Task to complete: Throughout the listing below, show every line in which "that" occurs.

Given data:
↓↓↓
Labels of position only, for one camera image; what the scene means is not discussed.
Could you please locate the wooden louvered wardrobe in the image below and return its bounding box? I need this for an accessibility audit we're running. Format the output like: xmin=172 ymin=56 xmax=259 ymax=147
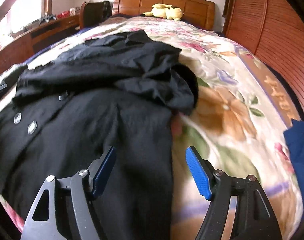
xmin=223 ymin=0 xmax=304 ymax=113

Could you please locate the wooden desk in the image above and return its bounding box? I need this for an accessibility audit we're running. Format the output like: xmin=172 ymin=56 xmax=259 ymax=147
xmin=0 ymin=15 xmax=79 ymax=74

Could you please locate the black trench coat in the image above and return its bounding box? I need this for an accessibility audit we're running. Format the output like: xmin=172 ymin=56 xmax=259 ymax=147
xmin=0 ymin=30 xmax=198 ymax=239

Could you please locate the red basket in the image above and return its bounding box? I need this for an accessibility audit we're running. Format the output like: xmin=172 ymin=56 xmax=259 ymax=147
xmin=56 ymin=10 xmax=70 ymax=19

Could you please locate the floral bed blanket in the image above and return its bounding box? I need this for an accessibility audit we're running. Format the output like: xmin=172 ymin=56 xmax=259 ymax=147
xmin=0 ymin=17 xmax=303 ymax=239

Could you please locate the wooden bed headboard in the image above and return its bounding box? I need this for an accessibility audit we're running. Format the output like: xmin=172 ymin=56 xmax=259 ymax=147
xmin=111 ymin=0 xmax=216 ymax=30

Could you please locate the blue folded garment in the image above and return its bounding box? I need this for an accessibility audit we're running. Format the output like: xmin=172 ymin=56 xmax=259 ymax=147
xmin=284 ymin=119 xmax=304 ymax=220

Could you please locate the yellow plush toy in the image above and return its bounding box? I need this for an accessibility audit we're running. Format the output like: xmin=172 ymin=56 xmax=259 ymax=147
xmin=143 ymin=3 xmax=184 ymax=21

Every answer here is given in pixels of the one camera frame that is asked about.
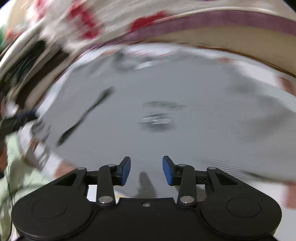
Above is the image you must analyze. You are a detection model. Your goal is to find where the grey waffle knit shirt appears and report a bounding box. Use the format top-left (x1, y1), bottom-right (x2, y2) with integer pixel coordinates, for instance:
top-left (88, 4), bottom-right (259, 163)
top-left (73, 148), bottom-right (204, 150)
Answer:
top-left (32, 44), bottom-right (296, 200)

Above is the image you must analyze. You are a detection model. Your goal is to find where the checkered bed sheet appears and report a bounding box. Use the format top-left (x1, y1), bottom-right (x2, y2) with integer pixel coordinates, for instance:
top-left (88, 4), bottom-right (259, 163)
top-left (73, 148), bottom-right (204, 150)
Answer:
top-left (21, 41), bottom-right (296, 209)

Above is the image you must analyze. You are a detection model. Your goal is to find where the light green cloth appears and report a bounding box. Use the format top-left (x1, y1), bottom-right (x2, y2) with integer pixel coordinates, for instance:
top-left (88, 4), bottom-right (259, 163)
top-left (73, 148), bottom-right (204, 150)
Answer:
top-left (1, 134), bottom-right (53, 240)

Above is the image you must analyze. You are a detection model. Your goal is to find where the red bear quilted blanket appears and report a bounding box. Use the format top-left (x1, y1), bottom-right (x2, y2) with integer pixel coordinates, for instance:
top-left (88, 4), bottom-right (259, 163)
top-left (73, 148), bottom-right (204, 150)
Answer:
top-left (10, 1), bottom-right (295, 74)

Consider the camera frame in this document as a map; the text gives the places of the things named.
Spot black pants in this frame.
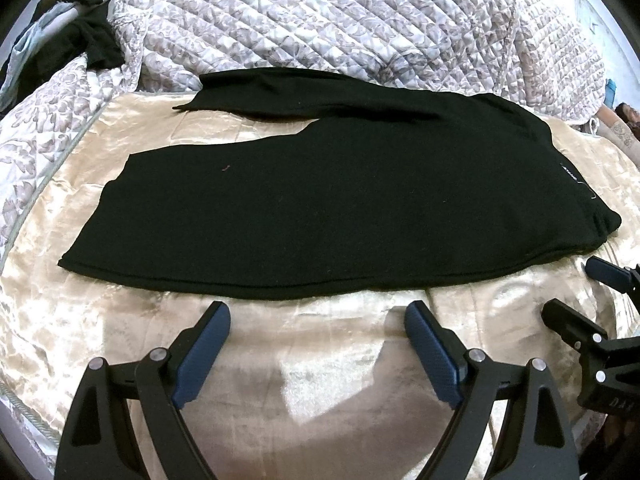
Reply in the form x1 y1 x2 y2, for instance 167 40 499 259
60 68 622 300

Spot person lying on bed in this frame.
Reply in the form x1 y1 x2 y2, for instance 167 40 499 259
597 102 640 167

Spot golden satin bed sheet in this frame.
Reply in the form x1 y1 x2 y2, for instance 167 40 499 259
1 94 639 479

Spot beige floral quilted comforter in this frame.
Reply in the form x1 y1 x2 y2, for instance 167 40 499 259
1 0 605 248

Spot black clothes pile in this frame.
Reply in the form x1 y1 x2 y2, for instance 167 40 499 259
1 0 124 94

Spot light blue garment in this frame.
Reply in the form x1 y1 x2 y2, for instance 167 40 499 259
1 2 79 112

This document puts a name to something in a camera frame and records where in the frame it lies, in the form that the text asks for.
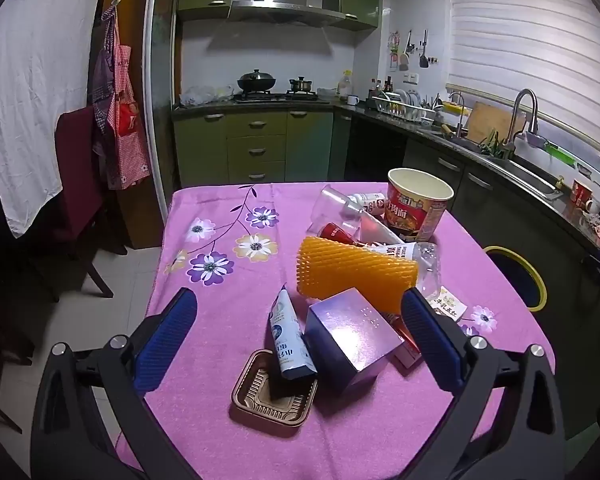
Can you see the chrome kitchen faucet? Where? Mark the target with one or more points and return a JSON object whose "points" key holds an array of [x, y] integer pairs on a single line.
{"points": [[527, 126]]}

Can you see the red white number five carton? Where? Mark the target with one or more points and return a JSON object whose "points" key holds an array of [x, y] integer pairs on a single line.
{"points": [[444, 303]]}

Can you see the black wok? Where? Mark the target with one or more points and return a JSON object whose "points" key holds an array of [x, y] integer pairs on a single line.
{"points": [[256, 81]]}

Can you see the brown plastic tray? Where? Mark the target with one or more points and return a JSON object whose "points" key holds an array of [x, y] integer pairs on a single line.
{"points": [[263, 393]]}

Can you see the clear water bottle white label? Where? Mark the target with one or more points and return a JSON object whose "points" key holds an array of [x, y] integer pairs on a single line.
{"points": [[427, 257]]}

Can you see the red crushed can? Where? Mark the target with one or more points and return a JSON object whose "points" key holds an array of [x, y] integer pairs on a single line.
{"points": [[331, 231]]}

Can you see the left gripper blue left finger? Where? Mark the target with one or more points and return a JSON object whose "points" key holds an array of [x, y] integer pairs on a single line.
{"points": [[69, 440]]}

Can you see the clear plastic cup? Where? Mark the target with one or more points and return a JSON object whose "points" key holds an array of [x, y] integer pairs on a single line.
{"points": [[333, 206]]}

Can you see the pink floral tablecloth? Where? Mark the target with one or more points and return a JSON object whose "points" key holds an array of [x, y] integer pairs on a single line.
{"points": [[235, 247]]}

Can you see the yellow rimmed trash bin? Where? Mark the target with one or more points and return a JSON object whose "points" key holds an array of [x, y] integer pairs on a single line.
{"points": [[520, 273]]}

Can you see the red instant noodle cup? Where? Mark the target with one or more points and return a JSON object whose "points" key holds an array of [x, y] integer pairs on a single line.
{"points": [[415, 204]]}

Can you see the white pill bottle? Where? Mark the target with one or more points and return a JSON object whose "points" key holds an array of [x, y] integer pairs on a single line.
{"points": [[373, 203]]}

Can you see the dark red chair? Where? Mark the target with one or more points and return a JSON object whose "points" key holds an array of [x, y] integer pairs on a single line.
{"points": [[86, 207]]}

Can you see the dish rack with dishes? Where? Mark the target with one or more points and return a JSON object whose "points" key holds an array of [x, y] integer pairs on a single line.
{"points": [[392, 104]]}

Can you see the red apron hanging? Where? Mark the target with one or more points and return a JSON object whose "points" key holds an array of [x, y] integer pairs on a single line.
{"points": [[120, 142]]}

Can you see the wooden cutting board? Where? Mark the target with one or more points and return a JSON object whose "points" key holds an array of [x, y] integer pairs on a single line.
{"points": [[484, 119]]}

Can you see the white blue tube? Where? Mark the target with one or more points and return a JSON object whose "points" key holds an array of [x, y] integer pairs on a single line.
{"points": [[293, 357]]}

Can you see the purple holographic cream box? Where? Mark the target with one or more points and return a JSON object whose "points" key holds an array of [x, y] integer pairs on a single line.
{"points": [[349, 341]]}

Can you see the orange foam fruit net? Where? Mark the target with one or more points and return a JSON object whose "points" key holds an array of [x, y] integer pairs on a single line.
{"points": [[326, 268]]}

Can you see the white hanging cloth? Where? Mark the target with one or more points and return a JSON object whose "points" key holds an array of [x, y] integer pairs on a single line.
{"points": [[45, 48]]}

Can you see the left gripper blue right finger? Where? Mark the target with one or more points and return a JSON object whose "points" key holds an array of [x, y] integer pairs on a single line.
{"points": [[504, 420]]}

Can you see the red mug on counter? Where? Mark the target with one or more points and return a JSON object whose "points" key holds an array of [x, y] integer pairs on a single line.
{"points": [[580, 194]]}

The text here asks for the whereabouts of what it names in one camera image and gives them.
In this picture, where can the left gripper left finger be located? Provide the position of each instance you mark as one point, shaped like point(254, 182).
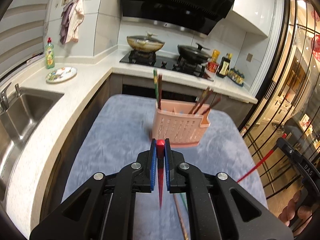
↑↑↑
Result below:
Every answer here is given in pixels of the one camera frame that is asked about.
This document puts a name to something in a camera frame and records where in the frame it lies, in the form that the text asks for.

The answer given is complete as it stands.